Django (1966) though stands up there with the best of the genre - The Italian westerns were known for the quirky qualities of their anti-heroes, and Django is possibly the quirkiest of them all. He doesn't travel around on horseback but rather walks everywhere dragging a battered coffin, the contents of which are a mystery for much of the movie. The screenplay was written by Corbucci and his younger brother, Bruno with input from Franco Rossetti. Jose Maesso and Piero Vivarelli. The story find the coffin-dragging drifter Django returning from the civil war and finding himself caught between two warring factions in a border ghost town. Hey originality was not something that bothered the european western masters and the plot of Django not only borrows from Corbucci's own Red Pastures but Leone's A Fistful of Dollars as well as several other movies. All of these movies were made with the same ingredients but they came out of the creative pot with widely different flavors, though all provided the same feast of violent mayhem.
Django feels like no other western - with the ever present coffin it shares a similar atmosphere to the Italian horror movies. The moody lighting, lurid colour schemes and the Klansmen all add to the mood. And of course the semi ghost town in which the movie takes place is reminiscent of a graveyard. Most sphagetti westerns gave us a sun bleached, dry landscape but Django takes place in a rain soaked, mud bath of a town.
The casting of the lead was spot on - Franco Nero had the smoldering looks and when he moved it was with a slow, measured quality that was in perfect synch with the mood of the movie. That the actor could perform his own fight scenes was a bonus and the fights in this movie are brutally realistic, in a stylized way of course.
Django, like most of the characters from the sphagetti westerns, is a loner with a mysterious past - much of which is never explained which keeps the character totally enigmatic. He is a dark antihero and with his plan to steal gold he manipulates two warring factions to his own ends. This movie is savagely violent (the ear cutting scene in Quentin Tarantino's Reservoir Dogs came from this movie) but never off-putting. It can be stomach churning at times but that's the measure of how involved the viewer gets in this amazing movie.

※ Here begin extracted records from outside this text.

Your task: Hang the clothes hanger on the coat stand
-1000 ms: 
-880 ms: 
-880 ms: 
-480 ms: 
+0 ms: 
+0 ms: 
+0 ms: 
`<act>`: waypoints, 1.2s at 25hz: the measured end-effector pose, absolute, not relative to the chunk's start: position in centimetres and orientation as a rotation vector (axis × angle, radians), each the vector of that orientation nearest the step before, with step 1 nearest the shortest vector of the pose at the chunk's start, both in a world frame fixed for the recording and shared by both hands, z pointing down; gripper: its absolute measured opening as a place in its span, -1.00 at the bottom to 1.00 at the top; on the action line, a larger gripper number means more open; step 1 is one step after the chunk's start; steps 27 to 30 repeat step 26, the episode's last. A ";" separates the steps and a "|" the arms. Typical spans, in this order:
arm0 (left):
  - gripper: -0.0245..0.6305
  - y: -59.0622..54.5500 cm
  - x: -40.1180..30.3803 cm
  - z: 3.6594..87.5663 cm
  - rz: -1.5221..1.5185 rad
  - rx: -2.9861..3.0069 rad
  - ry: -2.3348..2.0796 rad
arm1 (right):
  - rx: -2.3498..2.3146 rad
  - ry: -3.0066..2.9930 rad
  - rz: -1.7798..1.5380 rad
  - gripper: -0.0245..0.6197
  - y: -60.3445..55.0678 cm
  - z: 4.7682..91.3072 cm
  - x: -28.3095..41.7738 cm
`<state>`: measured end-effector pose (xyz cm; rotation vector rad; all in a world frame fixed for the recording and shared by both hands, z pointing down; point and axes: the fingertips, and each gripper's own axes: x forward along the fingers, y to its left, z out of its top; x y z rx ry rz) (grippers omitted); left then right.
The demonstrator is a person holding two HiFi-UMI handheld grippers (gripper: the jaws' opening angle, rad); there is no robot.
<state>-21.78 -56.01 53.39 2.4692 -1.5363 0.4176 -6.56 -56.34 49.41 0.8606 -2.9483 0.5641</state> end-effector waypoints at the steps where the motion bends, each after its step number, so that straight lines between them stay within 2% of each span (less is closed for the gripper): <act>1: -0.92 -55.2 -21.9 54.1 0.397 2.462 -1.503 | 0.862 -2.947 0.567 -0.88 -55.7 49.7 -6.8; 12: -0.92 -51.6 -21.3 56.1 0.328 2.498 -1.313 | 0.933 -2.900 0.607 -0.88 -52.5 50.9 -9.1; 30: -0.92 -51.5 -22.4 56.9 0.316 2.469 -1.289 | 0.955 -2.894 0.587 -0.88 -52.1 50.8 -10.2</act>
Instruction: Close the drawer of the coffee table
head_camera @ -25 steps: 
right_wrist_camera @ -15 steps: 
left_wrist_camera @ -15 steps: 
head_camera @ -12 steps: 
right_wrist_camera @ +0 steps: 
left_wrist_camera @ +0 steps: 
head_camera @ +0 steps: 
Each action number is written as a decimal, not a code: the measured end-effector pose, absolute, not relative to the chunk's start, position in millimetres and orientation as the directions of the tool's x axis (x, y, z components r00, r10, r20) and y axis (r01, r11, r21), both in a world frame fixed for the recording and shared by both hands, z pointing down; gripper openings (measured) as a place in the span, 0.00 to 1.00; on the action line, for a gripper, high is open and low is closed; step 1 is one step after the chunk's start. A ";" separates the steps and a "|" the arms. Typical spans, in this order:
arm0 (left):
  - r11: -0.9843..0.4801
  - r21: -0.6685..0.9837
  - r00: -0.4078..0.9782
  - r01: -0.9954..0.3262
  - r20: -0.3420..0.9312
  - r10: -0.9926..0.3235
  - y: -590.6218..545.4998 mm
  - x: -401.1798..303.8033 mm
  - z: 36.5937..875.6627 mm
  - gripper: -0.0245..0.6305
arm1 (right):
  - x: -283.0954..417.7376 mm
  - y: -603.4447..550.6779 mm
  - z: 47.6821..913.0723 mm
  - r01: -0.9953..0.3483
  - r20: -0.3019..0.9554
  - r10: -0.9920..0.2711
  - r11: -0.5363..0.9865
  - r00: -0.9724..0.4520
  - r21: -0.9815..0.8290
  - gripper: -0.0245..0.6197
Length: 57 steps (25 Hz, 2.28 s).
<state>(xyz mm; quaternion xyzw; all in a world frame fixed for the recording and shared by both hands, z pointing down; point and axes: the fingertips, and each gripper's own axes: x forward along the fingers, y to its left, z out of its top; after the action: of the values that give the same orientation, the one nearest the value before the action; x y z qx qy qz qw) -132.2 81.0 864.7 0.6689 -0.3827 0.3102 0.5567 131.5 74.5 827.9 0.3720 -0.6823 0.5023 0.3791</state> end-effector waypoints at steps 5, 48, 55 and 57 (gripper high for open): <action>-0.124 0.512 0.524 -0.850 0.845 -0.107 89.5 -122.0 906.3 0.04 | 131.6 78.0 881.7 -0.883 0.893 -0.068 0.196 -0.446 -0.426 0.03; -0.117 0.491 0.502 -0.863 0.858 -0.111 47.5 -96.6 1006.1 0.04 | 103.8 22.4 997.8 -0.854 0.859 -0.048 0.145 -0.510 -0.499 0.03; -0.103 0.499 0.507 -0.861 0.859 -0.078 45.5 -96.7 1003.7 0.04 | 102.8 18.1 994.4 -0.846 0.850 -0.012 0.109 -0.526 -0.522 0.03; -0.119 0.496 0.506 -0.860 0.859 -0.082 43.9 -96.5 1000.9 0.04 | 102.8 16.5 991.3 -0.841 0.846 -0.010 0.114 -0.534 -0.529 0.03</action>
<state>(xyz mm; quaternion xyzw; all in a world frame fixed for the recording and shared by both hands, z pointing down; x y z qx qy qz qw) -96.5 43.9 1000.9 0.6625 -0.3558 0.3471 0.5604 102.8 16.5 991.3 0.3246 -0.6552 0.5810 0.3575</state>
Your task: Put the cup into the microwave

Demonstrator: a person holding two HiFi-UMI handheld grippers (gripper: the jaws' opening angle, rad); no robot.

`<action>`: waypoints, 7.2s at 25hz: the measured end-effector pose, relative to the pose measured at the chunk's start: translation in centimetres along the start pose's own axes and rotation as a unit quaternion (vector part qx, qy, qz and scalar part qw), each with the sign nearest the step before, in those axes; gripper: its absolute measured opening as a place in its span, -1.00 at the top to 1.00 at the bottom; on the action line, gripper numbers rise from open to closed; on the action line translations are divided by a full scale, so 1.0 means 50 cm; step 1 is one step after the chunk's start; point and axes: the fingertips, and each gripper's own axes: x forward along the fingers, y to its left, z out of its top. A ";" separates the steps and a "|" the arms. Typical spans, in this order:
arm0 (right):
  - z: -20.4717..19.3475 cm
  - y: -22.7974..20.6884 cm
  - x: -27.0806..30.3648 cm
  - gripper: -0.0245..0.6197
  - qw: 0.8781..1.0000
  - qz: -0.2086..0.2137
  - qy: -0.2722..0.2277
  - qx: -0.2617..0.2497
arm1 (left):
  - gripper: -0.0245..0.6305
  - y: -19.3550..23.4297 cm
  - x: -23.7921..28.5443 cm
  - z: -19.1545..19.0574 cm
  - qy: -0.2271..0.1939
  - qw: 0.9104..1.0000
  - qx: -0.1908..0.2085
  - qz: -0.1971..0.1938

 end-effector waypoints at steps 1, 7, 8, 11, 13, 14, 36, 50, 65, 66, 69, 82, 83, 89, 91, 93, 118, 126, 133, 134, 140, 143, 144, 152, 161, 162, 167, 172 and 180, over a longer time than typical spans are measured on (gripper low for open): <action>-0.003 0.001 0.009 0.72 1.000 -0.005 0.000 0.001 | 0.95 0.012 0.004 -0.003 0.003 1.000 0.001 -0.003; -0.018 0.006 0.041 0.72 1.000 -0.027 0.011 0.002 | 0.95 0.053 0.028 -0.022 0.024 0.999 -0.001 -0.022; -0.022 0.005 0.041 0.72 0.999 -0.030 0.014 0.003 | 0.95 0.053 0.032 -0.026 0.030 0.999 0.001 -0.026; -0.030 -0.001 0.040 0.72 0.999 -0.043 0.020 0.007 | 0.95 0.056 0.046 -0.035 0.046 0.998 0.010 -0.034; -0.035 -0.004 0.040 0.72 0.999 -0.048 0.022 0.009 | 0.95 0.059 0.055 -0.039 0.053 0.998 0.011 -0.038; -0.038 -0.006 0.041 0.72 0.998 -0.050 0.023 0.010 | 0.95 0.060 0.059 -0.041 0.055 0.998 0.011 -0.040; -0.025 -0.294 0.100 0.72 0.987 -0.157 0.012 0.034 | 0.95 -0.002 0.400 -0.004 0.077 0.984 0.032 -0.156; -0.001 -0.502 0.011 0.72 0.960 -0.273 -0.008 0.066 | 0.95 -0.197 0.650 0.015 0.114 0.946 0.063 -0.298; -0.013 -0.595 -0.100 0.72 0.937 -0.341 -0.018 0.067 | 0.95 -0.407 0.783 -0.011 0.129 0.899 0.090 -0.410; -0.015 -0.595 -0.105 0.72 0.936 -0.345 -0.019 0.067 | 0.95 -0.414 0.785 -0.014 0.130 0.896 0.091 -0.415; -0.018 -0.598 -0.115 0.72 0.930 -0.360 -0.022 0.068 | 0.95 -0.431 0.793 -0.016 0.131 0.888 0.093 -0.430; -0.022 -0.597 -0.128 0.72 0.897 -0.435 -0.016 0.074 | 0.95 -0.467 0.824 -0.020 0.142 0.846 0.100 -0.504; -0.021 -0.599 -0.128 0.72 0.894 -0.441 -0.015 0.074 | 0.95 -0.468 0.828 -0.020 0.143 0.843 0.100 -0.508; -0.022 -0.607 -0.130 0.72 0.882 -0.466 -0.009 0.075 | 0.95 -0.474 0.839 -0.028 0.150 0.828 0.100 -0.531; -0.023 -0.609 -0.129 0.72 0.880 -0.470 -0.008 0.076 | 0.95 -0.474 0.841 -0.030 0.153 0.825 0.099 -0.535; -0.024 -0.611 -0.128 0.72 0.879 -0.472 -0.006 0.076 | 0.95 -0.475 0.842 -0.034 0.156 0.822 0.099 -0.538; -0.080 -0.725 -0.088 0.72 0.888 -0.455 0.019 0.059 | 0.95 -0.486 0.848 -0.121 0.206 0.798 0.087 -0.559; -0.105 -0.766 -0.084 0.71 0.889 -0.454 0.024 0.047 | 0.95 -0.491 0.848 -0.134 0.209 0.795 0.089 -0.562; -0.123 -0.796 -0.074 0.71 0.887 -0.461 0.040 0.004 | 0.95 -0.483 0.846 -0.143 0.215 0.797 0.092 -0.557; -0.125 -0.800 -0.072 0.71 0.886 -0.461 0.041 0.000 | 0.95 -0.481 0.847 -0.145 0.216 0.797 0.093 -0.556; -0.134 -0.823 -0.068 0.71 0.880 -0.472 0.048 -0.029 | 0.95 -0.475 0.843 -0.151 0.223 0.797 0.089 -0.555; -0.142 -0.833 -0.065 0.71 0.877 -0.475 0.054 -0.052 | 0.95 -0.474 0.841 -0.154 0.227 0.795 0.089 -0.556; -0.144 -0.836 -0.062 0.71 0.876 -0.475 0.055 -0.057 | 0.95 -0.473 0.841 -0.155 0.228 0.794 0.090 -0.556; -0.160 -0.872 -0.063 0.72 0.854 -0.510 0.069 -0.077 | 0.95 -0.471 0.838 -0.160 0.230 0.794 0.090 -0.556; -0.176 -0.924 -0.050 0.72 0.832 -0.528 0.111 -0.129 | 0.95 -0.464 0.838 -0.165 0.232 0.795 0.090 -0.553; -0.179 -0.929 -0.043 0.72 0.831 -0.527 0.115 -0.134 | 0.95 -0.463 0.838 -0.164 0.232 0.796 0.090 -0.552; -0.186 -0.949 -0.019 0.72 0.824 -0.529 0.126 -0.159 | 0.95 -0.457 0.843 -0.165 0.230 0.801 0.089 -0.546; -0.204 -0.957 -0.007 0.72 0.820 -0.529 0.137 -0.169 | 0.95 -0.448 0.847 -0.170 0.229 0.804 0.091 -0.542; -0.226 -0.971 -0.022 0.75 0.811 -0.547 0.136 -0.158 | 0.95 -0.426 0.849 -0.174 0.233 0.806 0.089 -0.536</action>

When the movie was released it was a phenomenon in Italy and turned Franco Nero into a major star. The film was also huge in Spain and Germany, but the film was not released in the UK because of the extreme violence and perhaps because of the atrocious dubbing it didn't do too well in the US market. Still the movie begat a slew of official and unofficial sequels and to date there have been over fifty Django movies, most of them are dire and in the book, Once Upon A Time in the Italian West author, Howard Hughes states that out of all the Django movies only four are worth viewing.
|Django and Django|
If you've never seen Django then you need to do so immediately, for it is an exceptionally good film and an important piece of western movie history.